■ Information given ■
*** Begin section ***
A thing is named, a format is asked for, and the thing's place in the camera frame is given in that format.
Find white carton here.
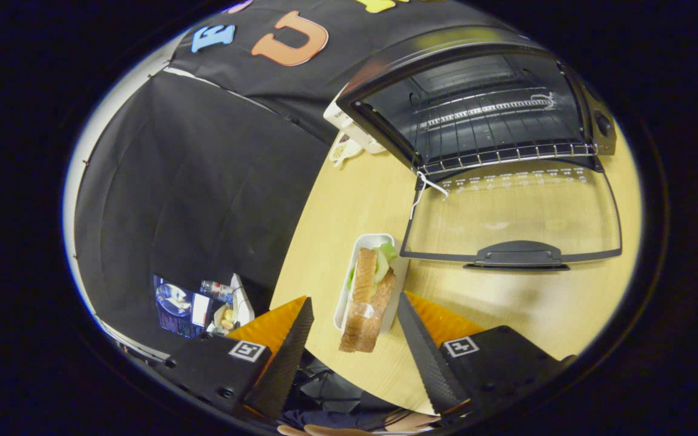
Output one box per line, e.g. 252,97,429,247
207,274,256,334

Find white string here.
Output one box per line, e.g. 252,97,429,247
410,171,450,220

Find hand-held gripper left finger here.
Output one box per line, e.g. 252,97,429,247
167,296,315,421

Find brown bread sandwich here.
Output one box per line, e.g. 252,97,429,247
339,242,398,354

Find blue printed box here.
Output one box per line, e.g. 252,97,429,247
154,276,210,339

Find white rectangular food tray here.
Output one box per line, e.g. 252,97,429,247
332,233,410,337

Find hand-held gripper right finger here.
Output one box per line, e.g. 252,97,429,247
396,291,577,418

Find small white snack dish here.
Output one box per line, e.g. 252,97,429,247
329,132,363,169

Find black toaster oven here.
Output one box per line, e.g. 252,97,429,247
336,25,623,271

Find black backdrop cloth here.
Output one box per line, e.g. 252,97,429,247
73,0,568,358

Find clear plastic bottle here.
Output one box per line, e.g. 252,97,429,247
201,280,234,300

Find white pop-up toaster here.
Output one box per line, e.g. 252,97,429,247
323,91,386,155

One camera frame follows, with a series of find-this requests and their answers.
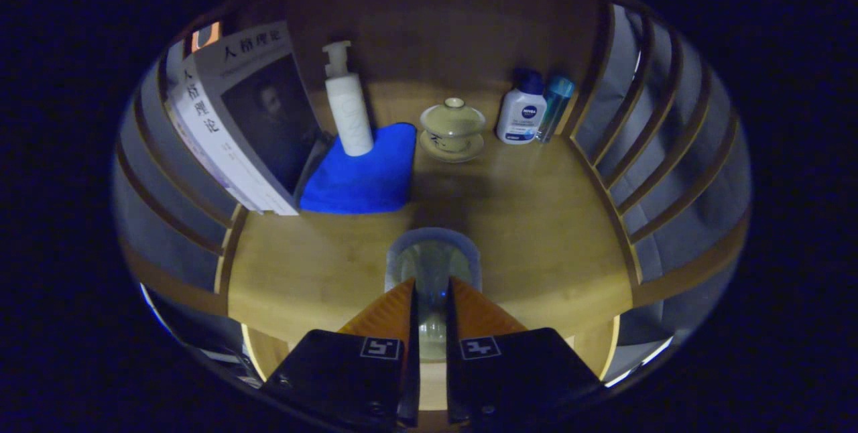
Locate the white bottle with blue cap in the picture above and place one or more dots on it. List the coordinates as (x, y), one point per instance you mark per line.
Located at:
(519, 118)

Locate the wooden cabinet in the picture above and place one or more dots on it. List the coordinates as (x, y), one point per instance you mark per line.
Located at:
(442, 24)

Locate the white pump bottle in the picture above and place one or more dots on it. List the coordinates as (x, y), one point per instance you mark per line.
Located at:
(352, 118)

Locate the wooden countertop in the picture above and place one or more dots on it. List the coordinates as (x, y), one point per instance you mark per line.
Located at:
(523, 218)

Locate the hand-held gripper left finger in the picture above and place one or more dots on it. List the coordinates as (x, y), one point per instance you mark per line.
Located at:
(411, 386)

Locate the white book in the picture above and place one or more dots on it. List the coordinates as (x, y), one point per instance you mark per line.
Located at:
(231, 193)

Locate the teal bottle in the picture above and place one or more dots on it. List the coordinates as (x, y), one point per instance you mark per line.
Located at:
(555, 101)

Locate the blue cloth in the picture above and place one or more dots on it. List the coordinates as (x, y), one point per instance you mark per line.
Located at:
(362, 185)

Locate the beige lidded teacup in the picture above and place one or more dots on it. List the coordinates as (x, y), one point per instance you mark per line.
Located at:
(452, 121)

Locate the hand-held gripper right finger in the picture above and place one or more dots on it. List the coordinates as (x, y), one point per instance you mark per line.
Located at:
(454, 386)

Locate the grey portrait cover book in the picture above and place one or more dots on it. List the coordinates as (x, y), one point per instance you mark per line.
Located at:
(268, 111)

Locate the pale green glass cup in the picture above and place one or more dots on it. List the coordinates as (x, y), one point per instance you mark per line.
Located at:
(432, 259)

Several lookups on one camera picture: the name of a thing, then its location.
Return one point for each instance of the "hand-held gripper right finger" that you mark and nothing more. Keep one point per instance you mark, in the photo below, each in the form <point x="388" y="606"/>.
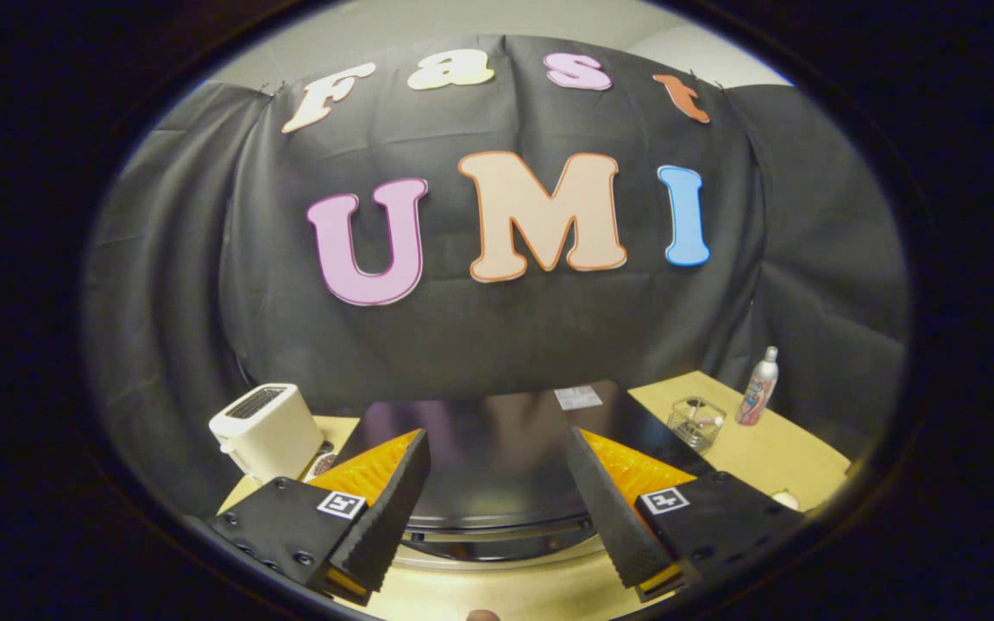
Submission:
<point x="605" y="504"/>

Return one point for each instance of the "small patterned dish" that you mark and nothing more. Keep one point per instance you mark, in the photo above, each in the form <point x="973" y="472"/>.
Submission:
<point x="322" y="463"/>

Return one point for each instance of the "black backdrop cloth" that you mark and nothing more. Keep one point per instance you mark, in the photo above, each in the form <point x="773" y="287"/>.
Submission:
<point x="497" y="336"/>

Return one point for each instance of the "black toaster oven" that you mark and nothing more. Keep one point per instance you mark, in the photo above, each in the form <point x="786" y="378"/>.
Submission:
<point x="497" y="448"/>

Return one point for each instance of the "white toaster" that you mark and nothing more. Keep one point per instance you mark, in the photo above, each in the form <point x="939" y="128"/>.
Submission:
<point x="268" y="431"/>

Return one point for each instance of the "white bottle with pink label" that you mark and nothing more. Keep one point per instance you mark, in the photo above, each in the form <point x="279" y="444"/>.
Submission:
<point x="758" y="392"/>

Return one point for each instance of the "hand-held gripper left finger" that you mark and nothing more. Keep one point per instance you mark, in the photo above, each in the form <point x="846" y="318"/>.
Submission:
<point x="389" y="509"/>

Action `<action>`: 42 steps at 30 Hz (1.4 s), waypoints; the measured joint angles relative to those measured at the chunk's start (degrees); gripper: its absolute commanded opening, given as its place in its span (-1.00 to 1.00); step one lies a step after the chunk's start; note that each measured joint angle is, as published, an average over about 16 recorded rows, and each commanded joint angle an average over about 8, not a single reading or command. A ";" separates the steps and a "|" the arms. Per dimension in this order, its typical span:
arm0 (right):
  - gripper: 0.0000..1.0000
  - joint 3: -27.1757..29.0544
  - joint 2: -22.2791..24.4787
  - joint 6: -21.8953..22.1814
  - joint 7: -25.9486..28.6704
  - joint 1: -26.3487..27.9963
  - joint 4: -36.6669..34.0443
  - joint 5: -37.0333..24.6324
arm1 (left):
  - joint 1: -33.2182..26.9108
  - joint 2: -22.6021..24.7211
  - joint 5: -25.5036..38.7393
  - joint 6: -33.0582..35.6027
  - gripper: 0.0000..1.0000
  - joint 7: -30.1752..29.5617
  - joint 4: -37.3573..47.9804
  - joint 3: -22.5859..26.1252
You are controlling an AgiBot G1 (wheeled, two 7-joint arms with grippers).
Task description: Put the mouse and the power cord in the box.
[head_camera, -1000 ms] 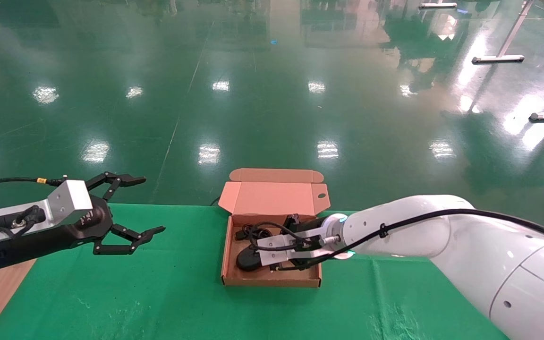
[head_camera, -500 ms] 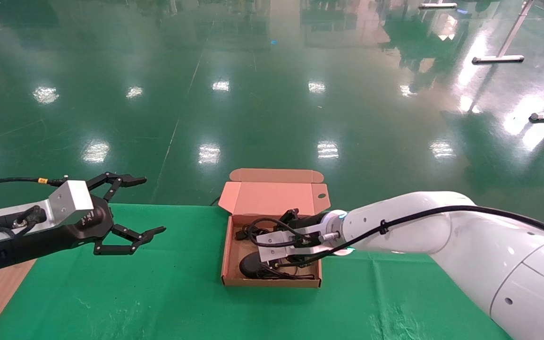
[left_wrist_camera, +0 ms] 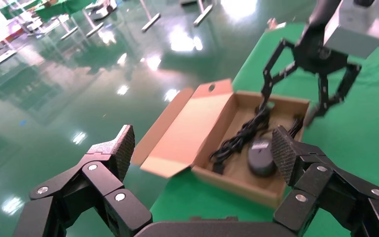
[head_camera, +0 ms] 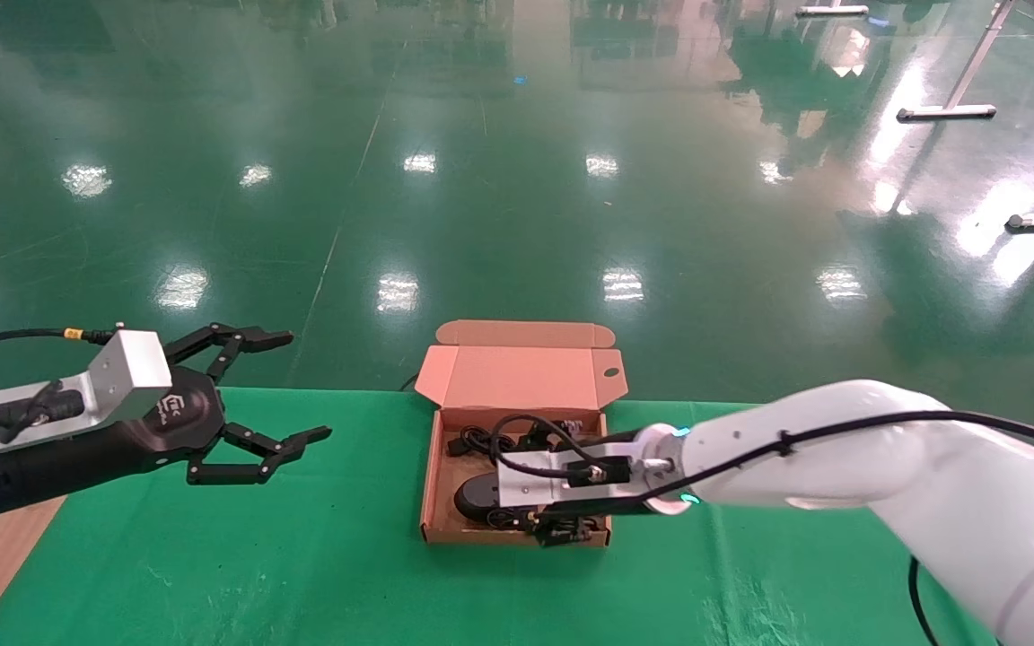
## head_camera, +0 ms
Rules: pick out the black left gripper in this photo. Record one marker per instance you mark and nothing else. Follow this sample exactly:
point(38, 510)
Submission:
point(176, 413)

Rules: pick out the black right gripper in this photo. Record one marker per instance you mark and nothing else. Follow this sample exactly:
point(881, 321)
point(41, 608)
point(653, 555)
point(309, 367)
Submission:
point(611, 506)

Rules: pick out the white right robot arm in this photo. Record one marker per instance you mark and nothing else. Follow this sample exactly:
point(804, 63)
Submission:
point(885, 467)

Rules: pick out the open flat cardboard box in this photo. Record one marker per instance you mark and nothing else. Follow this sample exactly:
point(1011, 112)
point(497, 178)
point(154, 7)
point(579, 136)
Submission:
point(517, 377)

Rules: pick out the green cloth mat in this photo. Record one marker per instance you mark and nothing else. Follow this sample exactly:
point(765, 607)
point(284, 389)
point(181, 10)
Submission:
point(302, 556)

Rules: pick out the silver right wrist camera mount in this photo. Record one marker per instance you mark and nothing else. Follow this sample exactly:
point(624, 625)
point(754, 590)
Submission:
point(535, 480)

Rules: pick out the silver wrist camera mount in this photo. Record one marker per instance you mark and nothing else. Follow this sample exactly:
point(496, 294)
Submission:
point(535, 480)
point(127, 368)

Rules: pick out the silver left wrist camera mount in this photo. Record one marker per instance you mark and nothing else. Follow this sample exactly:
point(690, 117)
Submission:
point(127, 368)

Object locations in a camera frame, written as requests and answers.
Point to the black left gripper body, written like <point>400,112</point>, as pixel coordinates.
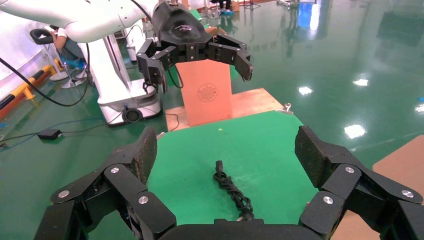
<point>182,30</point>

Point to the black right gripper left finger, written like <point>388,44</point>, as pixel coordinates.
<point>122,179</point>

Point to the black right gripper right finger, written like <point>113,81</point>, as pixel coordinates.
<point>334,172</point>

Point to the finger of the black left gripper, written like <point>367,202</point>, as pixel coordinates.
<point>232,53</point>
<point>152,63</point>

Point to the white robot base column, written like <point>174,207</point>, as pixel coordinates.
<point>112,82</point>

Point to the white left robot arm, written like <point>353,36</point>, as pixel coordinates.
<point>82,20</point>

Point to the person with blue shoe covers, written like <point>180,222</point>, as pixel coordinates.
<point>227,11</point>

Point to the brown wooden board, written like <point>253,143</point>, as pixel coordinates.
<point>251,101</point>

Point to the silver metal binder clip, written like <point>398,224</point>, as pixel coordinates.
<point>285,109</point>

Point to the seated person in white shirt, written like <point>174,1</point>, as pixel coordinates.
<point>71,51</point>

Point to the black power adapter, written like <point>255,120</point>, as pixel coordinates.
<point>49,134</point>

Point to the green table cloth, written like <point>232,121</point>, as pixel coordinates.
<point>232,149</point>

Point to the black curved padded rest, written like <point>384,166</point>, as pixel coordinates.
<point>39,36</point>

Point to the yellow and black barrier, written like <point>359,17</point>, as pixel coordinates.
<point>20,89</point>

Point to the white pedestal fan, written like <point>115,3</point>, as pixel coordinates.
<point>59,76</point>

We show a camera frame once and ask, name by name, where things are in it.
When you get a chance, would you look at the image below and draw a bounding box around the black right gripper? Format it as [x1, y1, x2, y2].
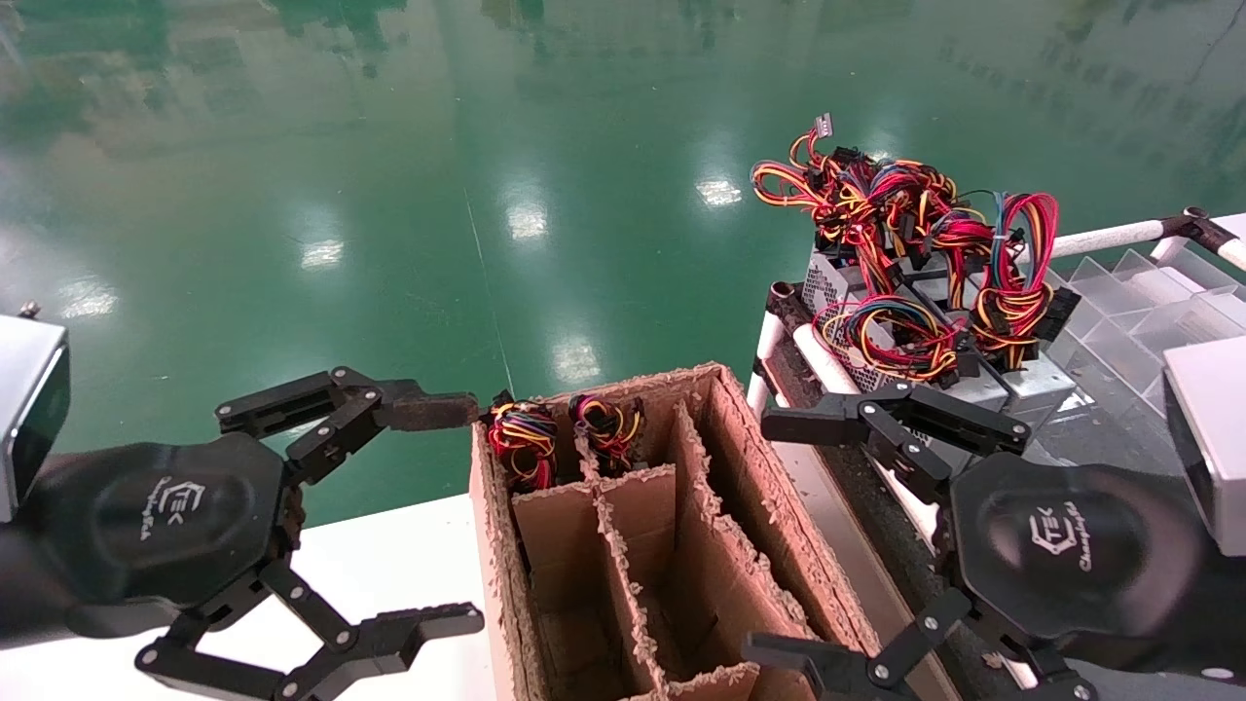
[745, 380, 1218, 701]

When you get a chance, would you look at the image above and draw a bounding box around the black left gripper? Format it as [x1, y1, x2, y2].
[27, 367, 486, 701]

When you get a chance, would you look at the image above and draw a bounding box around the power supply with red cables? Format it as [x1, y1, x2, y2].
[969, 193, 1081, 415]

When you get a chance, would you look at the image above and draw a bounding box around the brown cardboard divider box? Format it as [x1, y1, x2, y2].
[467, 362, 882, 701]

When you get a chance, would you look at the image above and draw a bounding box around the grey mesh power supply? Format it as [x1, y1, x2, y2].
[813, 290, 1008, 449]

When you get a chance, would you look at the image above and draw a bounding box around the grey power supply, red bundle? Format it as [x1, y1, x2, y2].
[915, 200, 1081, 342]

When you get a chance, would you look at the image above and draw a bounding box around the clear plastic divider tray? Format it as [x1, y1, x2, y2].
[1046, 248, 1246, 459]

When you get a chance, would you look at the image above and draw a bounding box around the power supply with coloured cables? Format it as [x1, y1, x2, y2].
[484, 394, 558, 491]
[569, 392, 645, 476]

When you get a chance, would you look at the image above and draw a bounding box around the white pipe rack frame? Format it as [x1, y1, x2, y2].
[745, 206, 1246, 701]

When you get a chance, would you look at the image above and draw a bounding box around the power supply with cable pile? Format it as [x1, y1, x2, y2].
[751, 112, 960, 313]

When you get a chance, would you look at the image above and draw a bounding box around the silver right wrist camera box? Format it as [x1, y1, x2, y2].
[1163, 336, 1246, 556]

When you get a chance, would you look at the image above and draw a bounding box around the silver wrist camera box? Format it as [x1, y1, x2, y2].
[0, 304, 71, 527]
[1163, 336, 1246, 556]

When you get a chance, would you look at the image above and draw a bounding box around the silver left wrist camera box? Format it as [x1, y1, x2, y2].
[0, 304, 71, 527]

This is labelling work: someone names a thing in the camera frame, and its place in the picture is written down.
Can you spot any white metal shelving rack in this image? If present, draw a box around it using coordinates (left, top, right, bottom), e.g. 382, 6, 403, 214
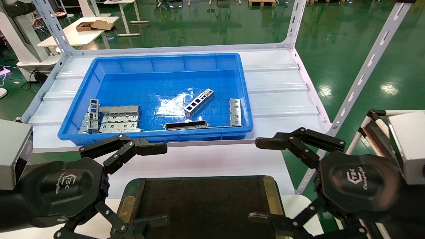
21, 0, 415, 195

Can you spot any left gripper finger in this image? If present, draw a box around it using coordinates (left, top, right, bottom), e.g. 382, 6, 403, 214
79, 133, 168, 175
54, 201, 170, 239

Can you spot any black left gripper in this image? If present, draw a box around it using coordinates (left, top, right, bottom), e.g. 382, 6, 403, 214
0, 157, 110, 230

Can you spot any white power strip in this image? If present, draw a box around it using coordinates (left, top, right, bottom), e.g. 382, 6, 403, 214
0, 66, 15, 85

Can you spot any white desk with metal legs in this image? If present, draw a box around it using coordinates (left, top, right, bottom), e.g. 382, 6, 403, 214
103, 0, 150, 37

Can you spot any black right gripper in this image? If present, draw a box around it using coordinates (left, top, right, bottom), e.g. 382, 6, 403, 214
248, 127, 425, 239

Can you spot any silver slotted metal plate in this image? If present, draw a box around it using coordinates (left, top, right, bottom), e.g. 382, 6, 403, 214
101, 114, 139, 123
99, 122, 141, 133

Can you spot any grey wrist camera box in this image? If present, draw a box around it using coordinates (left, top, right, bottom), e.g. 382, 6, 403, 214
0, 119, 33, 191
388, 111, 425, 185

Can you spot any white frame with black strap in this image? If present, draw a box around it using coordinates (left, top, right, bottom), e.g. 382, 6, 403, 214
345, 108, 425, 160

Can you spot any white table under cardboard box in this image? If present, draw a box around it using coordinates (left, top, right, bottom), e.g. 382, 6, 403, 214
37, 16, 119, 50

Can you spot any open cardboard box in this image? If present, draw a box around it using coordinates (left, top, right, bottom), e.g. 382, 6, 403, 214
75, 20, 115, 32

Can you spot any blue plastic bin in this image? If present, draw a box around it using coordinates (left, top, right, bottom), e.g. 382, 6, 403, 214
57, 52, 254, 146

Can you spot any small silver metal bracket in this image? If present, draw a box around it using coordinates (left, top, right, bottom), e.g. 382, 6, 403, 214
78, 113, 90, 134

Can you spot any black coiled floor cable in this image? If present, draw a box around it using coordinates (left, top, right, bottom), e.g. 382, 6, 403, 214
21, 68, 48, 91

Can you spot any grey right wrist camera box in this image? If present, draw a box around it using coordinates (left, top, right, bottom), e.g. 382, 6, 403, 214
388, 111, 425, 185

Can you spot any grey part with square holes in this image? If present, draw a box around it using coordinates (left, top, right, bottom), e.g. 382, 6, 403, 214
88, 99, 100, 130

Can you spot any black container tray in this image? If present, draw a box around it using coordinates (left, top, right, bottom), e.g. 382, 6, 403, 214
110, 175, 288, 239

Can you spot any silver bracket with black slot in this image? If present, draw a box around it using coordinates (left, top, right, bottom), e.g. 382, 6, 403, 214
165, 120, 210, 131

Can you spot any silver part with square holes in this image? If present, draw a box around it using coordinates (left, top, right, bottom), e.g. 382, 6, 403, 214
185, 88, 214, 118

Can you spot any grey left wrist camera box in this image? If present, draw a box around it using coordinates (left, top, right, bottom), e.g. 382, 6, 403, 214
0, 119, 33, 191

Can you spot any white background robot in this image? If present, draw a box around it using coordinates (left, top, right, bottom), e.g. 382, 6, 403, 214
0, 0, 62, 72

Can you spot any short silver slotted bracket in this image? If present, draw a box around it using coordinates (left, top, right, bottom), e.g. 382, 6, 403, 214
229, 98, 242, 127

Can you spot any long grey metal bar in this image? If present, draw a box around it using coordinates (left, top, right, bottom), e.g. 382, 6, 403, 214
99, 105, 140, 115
*** End section ***
■ Activity ■
Beginning at the line with "Point to the yellow" and ending at the line with "<point>59,76</point>", reproduce each line of the data above exactly, and add no other lines.

■ Exercise solution ■
Point to the yellow and black barrier, written like <point>359,17</point>, as pixel coordinates.
<point>20,89</point>

Point to the white pedestal fan, written like <point>115,3</point>, as pixel coordinates.
<point>59,76</point>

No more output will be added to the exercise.